2026 traz um consumo tecnológico mais consciente segundo a Refurbed

O paradigma do consumo tecnológico está a mudar em Portugal. Longe da procura desenfreada pelo “último grito” da tecnologia, os portugueses querem, para 2026, um equilíbrio entre preço e inovação. A sustentabilidade emerge assim como uma preocupação central.

Dados de um inquérito recente, realizado pela Appinio (empresa especialista em investigação e análise de mercado) para a refurbed, plataforma líder em tecnologia recondicionada, revelam que mais de metade dos consumidores prioriza o equilíbrio, com um número crescente a indicar que pretende apostar em dispositivos recondicionados e em prolongar a vida útil dos seus equipamentos.

O estudo, que inquiriu 1000 participantes em outubro de 2025, indica as principais prioridades na aquisição de telemóveis e as ‘resoluções tecnológicas’ dos portugueses para o novo ano.

O fim do desejo incondicional pelo último modelo?

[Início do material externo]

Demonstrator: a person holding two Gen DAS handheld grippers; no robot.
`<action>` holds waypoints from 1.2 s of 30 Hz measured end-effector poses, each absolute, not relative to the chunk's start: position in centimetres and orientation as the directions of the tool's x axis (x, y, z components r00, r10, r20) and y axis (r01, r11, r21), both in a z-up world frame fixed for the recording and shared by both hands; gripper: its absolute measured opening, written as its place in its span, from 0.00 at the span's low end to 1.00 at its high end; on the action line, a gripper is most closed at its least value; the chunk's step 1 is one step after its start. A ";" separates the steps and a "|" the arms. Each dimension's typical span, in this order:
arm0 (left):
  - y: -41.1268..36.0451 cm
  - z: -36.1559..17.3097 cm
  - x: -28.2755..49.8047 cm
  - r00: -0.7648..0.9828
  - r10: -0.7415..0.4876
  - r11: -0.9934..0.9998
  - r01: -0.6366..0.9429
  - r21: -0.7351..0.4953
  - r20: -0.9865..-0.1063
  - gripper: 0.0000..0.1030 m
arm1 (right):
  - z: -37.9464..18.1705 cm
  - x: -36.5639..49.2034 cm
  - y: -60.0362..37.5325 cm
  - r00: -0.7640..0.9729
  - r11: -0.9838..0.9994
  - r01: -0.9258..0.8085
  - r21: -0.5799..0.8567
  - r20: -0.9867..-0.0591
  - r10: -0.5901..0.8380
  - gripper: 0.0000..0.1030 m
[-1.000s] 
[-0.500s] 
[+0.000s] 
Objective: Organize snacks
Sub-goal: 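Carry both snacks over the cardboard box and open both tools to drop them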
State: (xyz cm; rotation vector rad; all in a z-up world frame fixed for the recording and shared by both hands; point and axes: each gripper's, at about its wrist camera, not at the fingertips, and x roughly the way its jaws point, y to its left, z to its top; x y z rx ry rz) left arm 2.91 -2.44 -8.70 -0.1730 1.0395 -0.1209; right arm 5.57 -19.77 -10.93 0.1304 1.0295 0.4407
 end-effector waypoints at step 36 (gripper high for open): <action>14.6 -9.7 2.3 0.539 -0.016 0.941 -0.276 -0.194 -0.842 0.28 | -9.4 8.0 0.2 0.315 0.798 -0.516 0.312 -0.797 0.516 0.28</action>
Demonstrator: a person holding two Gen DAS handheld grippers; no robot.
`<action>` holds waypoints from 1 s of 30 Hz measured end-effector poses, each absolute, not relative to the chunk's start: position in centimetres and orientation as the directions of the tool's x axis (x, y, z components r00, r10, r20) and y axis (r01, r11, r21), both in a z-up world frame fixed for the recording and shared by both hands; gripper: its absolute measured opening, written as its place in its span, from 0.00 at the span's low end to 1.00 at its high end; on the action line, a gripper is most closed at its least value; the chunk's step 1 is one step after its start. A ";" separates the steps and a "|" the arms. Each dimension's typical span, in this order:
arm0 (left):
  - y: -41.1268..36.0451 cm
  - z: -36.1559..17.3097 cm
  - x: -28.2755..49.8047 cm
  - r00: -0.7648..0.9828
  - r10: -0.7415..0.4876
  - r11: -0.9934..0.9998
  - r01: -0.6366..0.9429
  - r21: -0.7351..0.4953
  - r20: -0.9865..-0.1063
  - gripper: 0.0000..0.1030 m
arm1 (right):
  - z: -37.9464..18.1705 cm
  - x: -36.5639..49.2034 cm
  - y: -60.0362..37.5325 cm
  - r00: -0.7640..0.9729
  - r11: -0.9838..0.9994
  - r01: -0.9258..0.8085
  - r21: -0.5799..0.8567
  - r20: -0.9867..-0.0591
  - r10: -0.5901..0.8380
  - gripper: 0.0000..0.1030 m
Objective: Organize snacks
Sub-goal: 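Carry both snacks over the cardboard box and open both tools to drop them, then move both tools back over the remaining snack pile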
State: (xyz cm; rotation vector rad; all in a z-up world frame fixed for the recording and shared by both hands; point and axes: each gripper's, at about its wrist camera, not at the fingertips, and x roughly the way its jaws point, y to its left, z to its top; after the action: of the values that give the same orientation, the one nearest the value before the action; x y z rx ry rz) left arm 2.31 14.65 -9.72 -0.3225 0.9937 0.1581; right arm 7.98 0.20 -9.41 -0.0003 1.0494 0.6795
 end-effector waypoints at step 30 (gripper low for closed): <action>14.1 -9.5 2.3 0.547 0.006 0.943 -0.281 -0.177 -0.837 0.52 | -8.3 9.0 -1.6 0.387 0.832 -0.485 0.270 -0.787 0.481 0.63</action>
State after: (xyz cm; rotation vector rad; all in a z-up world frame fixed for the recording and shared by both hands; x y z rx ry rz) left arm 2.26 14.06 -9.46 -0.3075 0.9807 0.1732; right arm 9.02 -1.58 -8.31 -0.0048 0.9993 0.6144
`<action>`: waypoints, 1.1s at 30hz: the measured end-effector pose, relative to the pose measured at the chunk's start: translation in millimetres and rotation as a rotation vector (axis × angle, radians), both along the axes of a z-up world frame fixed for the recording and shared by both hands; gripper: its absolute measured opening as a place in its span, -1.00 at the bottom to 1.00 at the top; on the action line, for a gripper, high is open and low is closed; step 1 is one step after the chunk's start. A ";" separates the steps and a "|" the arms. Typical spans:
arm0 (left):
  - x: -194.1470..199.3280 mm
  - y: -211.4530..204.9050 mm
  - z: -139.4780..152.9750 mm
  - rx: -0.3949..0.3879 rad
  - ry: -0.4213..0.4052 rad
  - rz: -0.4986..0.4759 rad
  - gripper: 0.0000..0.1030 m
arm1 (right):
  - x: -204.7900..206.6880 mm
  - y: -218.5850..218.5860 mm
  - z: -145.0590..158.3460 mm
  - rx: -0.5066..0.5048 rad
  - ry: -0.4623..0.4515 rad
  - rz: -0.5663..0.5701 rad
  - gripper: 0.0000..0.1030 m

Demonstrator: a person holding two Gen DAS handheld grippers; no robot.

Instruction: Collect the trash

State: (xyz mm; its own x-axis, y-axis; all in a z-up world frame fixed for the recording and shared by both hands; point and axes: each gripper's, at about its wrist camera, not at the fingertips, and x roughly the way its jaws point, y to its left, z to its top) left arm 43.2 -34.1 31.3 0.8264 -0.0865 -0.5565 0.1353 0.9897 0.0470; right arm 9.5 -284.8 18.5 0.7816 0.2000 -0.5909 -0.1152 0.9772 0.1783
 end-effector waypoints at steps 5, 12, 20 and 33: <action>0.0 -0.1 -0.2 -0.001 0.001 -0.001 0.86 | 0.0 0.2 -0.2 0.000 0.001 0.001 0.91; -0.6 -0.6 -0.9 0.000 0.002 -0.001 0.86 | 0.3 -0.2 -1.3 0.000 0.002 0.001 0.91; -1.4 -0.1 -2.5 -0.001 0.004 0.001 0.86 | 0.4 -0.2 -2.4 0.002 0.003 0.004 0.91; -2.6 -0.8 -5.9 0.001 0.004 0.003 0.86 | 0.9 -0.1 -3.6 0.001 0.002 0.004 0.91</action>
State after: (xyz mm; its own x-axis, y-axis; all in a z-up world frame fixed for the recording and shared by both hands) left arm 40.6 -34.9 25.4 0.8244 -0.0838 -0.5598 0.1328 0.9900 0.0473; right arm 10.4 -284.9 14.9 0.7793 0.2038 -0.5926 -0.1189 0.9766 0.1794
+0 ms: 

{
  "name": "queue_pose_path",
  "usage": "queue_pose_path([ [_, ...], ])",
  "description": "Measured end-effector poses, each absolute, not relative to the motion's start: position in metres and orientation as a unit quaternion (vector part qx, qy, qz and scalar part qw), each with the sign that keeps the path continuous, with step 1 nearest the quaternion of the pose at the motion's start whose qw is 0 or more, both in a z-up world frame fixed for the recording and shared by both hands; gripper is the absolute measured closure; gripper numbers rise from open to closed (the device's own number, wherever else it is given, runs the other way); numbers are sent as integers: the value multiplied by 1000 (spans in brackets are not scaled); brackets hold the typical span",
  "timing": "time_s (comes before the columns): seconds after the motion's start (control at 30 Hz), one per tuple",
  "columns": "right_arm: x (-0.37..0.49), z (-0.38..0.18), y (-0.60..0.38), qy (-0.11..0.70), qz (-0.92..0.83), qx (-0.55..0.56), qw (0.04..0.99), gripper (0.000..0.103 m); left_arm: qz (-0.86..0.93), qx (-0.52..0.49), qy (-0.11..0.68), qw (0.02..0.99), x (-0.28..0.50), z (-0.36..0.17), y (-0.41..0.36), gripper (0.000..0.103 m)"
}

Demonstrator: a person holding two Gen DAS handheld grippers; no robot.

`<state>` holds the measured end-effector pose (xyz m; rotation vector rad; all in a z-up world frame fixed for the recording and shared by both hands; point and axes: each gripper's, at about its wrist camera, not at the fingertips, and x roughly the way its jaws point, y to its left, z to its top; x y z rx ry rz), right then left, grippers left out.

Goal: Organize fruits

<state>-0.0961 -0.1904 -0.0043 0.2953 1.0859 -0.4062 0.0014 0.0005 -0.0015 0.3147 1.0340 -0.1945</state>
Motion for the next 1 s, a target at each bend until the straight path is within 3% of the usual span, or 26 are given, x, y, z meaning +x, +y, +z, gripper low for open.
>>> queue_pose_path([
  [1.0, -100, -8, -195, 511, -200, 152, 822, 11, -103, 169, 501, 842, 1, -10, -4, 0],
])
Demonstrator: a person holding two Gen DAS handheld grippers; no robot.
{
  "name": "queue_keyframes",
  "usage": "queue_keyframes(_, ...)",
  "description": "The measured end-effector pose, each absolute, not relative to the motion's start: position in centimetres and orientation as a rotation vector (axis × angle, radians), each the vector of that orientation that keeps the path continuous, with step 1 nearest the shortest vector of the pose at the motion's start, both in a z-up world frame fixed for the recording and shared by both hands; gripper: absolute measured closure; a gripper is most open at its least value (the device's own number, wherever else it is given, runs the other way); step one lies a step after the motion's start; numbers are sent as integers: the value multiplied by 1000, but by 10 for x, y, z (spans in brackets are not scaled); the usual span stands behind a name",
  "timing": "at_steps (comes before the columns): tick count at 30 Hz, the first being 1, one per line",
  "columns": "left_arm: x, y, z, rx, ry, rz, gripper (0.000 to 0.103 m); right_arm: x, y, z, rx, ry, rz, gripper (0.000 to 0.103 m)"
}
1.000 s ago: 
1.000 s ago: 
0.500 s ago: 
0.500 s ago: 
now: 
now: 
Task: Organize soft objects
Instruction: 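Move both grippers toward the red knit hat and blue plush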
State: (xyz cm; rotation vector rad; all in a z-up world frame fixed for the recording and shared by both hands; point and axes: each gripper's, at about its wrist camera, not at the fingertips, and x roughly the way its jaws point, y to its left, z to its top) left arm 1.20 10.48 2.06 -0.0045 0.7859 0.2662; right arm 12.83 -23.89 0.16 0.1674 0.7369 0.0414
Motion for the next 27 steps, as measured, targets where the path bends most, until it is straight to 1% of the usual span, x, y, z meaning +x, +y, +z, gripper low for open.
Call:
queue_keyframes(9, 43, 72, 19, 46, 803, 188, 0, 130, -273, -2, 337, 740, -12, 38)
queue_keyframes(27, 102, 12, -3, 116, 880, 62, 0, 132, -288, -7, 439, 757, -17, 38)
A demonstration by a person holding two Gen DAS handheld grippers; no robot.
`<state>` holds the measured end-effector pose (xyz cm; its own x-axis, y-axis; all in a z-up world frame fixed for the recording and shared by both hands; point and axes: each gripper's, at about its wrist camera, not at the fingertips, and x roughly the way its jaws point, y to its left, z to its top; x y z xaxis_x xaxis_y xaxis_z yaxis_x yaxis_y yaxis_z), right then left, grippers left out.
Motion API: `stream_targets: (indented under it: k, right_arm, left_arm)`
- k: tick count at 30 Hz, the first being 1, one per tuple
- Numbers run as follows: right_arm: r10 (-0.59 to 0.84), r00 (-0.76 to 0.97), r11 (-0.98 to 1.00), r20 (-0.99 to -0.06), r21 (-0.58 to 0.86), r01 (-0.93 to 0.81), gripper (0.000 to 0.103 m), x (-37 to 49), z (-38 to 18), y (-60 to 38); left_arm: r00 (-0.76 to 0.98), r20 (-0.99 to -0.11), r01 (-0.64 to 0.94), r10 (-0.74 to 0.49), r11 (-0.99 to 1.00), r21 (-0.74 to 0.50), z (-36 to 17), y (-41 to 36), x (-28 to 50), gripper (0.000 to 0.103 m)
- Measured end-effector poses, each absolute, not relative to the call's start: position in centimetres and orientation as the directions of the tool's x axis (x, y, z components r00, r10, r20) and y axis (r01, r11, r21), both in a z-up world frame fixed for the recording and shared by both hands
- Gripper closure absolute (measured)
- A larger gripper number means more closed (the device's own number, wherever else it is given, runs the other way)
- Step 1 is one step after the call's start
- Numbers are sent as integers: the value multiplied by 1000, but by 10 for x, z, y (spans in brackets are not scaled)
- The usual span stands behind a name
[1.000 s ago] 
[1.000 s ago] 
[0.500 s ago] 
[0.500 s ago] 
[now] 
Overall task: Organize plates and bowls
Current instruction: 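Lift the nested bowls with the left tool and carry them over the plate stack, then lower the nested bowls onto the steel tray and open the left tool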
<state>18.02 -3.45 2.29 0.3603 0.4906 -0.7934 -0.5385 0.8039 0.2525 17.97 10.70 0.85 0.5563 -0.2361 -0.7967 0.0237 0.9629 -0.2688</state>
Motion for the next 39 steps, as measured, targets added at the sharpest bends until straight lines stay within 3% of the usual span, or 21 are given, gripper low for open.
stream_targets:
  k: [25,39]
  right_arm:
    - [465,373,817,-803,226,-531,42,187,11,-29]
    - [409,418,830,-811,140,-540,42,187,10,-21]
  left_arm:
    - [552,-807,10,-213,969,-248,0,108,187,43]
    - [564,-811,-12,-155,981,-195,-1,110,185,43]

Quando questionados sobre o que vai priorizar caso precise de substituir o seu telemóvel em 2026, 57,9% dos portugueses indica que vai procurar o equilíbrio entre um modelo recente e um bom preço.

– Outros 17,1% vão preferir “Poupar o máximo de dinheiro possível, mesmo que não seja o modelo mais recente”
– Em contraste, apenas 8,3% afirmou que vai procurar “Ter o modelo mais recente e inovador, independentemente do custo”, indicando uma clara diminuição da procura pelo modelo mais recente.

Somados, estes dois grupos revelam que 75%, ou três em cada quatro consumidores portugueses, tomam a sua decisão de compra com base primária no valor e na poupança. Estes dados indicam que o mercado português está extremamente recetivo a alternativas de alta qualidade, com preço competitivo e preparado para uma transição da forma de consumo: mais ponderado, onde a relação qualidade-preço e a pertinência do dispositivo superam o mero estatuto de ter o “topo de gama” recém-lançado.

Resoluções tecnológicas: Rumo a um futuro mais verde

O inquérito também explorou as ‘resoluções tecnológicas’ que os portugueses indicam querer adotar em 2026 – E a sustentabilidade domina as intenções:

– A resolução mais popular, com 35%, é “Manter o meu telemóvel atual por mais um ano, mesmo que esteja mais lento”, evidenciando uma vontade de prolongar a vida útil dos equipamentos
– Em linha com esta tendência, 24,2% dos inquiridos afirmou que vai “Optar por um dispositivo recondicionado em vez de um novo para reduzir o lixo eletrónico (e-waste)”. Esta percentagem significa que quase um quarto dos portugueses já vê na tecnologia recondicionada uma alternativa viável e preferencial
– Práticas de economia circular também ganham terreno, com 15,8% a querer “Assegurar a entrega dos meus dispositivos antigos no local correto para reciclagem” e 15,5% a optar por “Reparar um dispositivo avariado em vez de o substituir imediatamente”.

– Apenas um pequeno grupode 9,7% dos participantesdeclarou que as suas decisões tecnológicas “não são influenciadas por preocupações ambientais,” mostrando que a consciência ambiental é já uma força dominante.

A adesão à economia circular é evidente

Se somarmos a intenção de comprar recondicionado (24,2%), reciclar (15,8%) e reparar (15,5%), constata-se que mais de metade dos portugueses (55,5%) está disposta a adotar práticas de consumo tecnológico mais sustentáveis.

A crescente procura por um consumo mais consciente e a valorização da sustentabilidade são tendências que a refurbed afirma ter vindo a observar — e também a impulsionar — em Portugal.

“O facto de 75% dos portugueses darem prioridade ao valor e à poupança, acima do ‘último modelo’, confirma que o consumo caminha para se tornar mais inteligente e ponderado,” afirma Kilian Kaminski, cofundador da refurbed. “Estes dados indicam que a nossa missão para 2026 está alinhada com o que o consumidor português procura: acesso a tecnologia de ponta, mas de uma forma que respeite tanto o seu orçamento como o planeta. A escolha por um recondicionado já não é apenas uma alternativa; é, para muitos, a decisão mais lógica e consciente.”

A refurbed, que em 2025 atingiu o marco de 2 mil milhões de euros em vendas e celebrou o seu primeiro ano de operações em Portugal com rentabilidade a nível global, indica que continuará a investir no mercado português, a alargar a sua oferta de produtos e a reforçar a mensagem de que é possível ter o melhor da tecnologia, sem que o planeta ou a carteira paguem o preço.